> _EXERCISE DATA_

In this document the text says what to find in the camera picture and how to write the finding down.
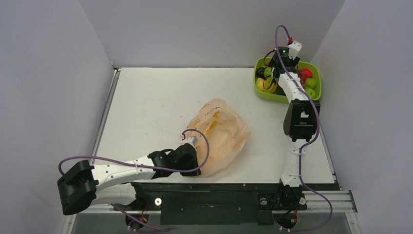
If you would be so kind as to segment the translucent orange plastic bag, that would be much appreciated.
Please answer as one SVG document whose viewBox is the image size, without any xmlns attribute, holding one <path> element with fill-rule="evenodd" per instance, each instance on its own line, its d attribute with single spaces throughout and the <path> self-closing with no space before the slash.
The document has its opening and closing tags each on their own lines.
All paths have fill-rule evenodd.
<svg viewBox="0 0 413 234">
<path fill-rule="evenodd" d="M 241 152 L 251 135 L 247 123 L 222 99 L 207 102 L 188 123 L 186 136 L 198 138 L 195 149 L 198 163 L 208 160 L 201 177 L 209 177 L 226 168 Z"/>
</svg>

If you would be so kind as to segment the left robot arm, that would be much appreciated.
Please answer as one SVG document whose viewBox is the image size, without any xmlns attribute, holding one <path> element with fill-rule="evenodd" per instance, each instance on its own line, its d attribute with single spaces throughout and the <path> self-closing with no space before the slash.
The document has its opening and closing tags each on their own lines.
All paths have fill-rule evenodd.
<svg viewBox="0 0 413 234">
<path fill-rule="evenodd" d="M 154 151 L 126 162 L 107 158 L 106 164 L 91 164 L 86 156 L 77 159 L 68 171 L 61 171 L 57 181 L 64 215 L 80 213 L 92 205 L 111 203 L 139 210 L 145 205 L 145 196 L 136 191 L 131 184 L 133 181 L 164 178 L 173 173 L 201 174 L 192 143 L 183 143 L 175 150 Z"/>
</svg>

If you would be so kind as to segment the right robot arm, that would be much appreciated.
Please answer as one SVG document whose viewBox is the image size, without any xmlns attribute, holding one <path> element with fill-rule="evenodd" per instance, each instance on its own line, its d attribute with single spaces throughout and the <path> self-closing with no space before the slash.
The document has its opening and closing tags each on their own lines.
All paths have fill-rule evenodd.
<svg viewBox="0 0 413 234">
<path fill-rule="evenodd" d="M 305 92 L 296 71 L 297 59 L 289 55 L 289 47 L 280 46 L 271 60 L 277 84 L 288 100 L 288 109 L 283 122 L 284 134 L 289 138 L 284 171 L 280 187 L 275 194 L 276 207 L 294 210 L 305 205 L 302 193 L 302 163 L 307 145 L 319 134 L 319 103 L 313 102 Z"/>
</svg>

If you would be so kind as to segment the green guava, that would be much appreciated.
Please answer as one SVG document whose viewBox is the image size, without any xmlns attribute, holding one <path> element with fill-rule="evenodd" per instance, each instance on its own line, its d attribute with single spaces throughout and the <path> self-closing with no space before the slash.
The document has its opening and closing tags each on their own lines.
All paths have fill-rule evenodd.
<svg viewBox="0 0 413 234">
<path fill-rule="evenodd" d="M 269 78 L 273 77 L 273 68 L 272 67 L 266 67 L 264 70 L 264 80 L 267 80 Z"/>
</svg>

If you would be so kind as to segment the green apple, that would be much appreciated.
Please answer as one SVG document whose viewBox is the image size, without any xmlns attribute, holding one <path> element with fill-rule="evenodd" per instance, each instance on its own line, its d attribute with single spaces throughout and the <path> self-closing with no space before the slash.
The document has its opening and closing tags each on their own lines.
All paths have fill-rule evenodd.
<svg viewBox="0 0 413 234">
<path fill-rule="evenodd" d="M 305 88 L 310 88 L 315 90 L 317 87 L 317 81 L 313 78 L 307 78 L 304 82 Z"/>
</svg>

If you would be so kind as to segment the green plastic fruit tray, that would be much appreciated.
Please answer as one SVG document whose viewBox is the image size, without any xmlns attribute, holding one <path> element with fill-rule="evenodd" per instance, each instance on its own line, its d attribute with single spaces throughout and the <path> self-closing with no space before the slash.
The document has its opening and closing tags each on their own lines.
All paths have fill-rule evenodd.
<svg viewBox="0 0 413 234">
<path fill-rule="evenodd" d="M 266 58 L 266 59 L 264 59 L 264 57 L 259 58 L 256 61 L 254 72 L 256 72 L 256 70 L 259 69 L 260 67 L 265 67 L 264 64 L 269 63 L 270 60 L 271 60 L 270 58 Z M 303 61 L 299 61 L 297 67 L 299 69 L 309 69 L 312 72 L 312 78 L 317 83 L 315 87 L 314 100 L 319 100 L 322 94 L 322 81 L 321 81 L 321 75 L 320 75 L 318 68 L 311 63 L 303 62 Z M 258 77 L 254 73 L 253 81 L 256 82 L 257 79 Z M 275 93 L 273 94 L 262 91 L 262 89 L 259 88 L 257 85 L 255 85 L 254 88 L 255 88 L 255 94 L 261 99 L 288 104 L 287 97 L 283 95 L 282 93 L 278 94 L 278 91 L 282 90 L 279 86 L 277 87 L 277 89 L 275 90 Z"/>
</svg>

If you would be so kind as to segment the yellow lemon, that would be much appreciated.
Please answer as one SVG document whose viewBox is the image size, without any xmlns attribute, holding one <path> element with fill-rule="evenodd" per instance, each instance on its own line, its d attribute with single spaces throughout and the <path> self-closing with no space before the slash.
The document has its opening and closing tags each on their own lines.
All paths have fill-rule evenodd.
<svg viewBox="0 0 413 234">
<path fill-rule="evenodd" d="M 256 83 L 255 83 L 255 84 L 256 84 L 256 88 L 257 88 L 259 91 L 261 91 L 261 92 L 264 92 L 264 86 L 263 86 L 264 82 L 265 82 L 264 79 L 262 79 L 262 78 L 257 78 Z"/>
</svg>

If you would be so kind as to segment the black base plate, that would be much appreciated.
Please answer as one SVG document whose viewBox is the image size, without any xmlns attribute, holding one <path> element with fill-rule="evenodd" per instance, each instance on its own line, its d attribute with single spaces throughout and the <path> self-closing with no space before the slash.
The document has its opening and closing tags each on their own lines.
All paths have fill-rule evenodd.
<svg viewBox="0 0 413 234">
<path fill-rule="evenodd" d="M 287 188 L 281 183 L 138 183 L 136 194 L 122 205 L 149 220 L 150 212 L 160 212 L 162 225 L 292 225 L 296 211 L 309 209 L 312 192 L 307 188 Z"/>
</svg>

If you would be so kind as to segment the aluminium table rail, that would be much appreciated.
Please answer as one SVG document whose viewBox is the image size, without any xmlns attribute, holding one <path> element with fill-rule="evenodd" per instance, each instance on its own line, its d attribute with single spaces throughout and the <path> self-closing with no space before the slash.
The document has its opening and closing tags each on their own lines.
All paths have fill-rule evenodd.
<svg viewBox="0 0 413 234">
<path fill-rule="evenodd" d="M 112 99 L 113 99 L 113 96 L 114 96 L 114 93 L 115 93 L 115 90 L 116 90 L 116 86 L 117 86 L 117 83 L 118 83 L 120 73 L 121 73 L 121 68 L 116 68 L 114 70 L 112 82 L 111 82 L 111 85 L 110 85 L 110 89 L 109 89 L 108 96 L 107 96 L 107 99 L 106 99 L 106 102 L 105 102 L 104 110 L 103 110 L 103 113 L 102 113 L 102 116 L 101 116 L 101 120 L 100 120 L 100 123 L 99 123 L 98 130 L 97 130 L 96 138 L 95 138 L 95 141 L 94 141 L 94 146 L 93 146 L 93 149 L 92 149 L 92 152 L 91 152 L 92 156 L 97 156 L 99 144 L 100 144 L 100 141 L 101 141 L 102 134 L 104 132 L 106 120 L 107 120 L 107 117 L 108 117 L 108 114 L 109 114 L 109 111 L 110 111 Z M 75 218 L 76 218 L 76 215 L 70 215 L 70 216 L 65 217 L 62 229 L 60 231 L 60 234 L 71 234 L 72 233 Z"/>
</svg>

> _EXERCISE OBJECTIVE_
Look through the material and copy each line that has "robot".

> _OUTPUT OF THE EXERCISE_
If you would be so kind as to segment the left robot arm, that would be much appreciated.
If you would be so kind as to segment the right robot arm, that would be much appreciated.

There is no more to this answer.